### GOAL OF THE EXERCISE
You are to retype all of the data exactly as it appears.

### INFORMATION SUPPLIED
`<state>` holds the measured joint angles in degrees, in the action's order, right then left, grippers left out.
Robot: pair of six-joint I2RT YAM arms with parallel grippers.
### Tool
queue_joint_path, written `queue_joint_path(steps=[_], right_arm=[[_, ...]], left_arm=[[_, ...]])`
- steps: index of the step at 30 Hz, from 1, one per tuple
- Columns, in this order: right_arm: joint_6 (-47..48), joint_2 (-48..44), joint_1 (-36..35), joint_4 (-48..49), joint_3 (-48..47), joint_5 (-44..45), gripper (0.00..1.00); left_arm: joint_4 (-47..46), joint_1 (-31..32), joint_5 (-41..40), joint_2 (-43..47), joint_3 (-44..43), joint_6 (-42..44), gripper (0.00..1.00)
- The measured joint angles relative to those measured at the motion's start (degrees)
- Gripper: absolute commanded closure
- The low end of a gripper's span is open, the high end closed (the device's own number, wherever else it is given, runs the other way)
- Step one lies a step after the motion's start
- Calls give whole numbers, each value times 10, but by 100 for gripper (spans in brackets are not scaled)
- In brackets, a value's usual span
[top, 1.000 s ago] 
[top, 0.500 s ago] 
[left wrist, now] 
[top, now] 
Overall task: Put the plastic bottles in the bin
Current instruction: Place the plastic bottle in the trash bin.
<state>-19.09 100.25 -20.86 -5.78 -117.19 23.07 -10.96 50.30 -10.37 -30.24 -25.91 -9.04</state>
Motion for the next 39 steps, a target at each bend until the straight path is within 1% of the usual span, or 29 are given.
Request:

### REPLY
`<state>` holds the measured joint angles in degrees, in the action's order, right then left, grippers left out.
Robot: pair of six-joint I2RT YAM arms with parallel grippers.
### Tool
queue_joint_path, written `queue_joint_path(steps=[_], right_arm=[[_, ...]], left_arm=[[_, ...]])`
- steps: index of the step at 30 Hz, from 1, one per tuple
- Columns, in this order: right_arm: joint_6 (-47..48), joint_2 (-48..44), joint_1 (-36..35), joint_4 (-48..49), joint_3 (-48..47), joint_5 (-44..45), gripper (0.00..1.00); left_arm: joint_4 (-47..46), joint_1 (-31..32), joint_5 (-41..40), joint_2 (-43..47), joint_3 (-44..43), joint_6 (-42..44), gripper (0.00..1.00)
- The measured joint angles relative to those measured at the motion's start (degrees)
- Gripper: absolute commanded closure
- The low end of a gripper's span is open, the high end closed (the device's own number, wherever else it is given, runs the other way)
- Step one lies a step after the motion's start
- Calls give whole numbers, each value times 10, but by 100 for gripper (spans in brackets are not scaled)
- In brackets, a value's usual span
[top, 1.000 s ago] 
[top, 0.500 s ago] 
[left wrist, now] 
[top, now] 
Overall task: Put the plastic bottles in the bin
Current instruction: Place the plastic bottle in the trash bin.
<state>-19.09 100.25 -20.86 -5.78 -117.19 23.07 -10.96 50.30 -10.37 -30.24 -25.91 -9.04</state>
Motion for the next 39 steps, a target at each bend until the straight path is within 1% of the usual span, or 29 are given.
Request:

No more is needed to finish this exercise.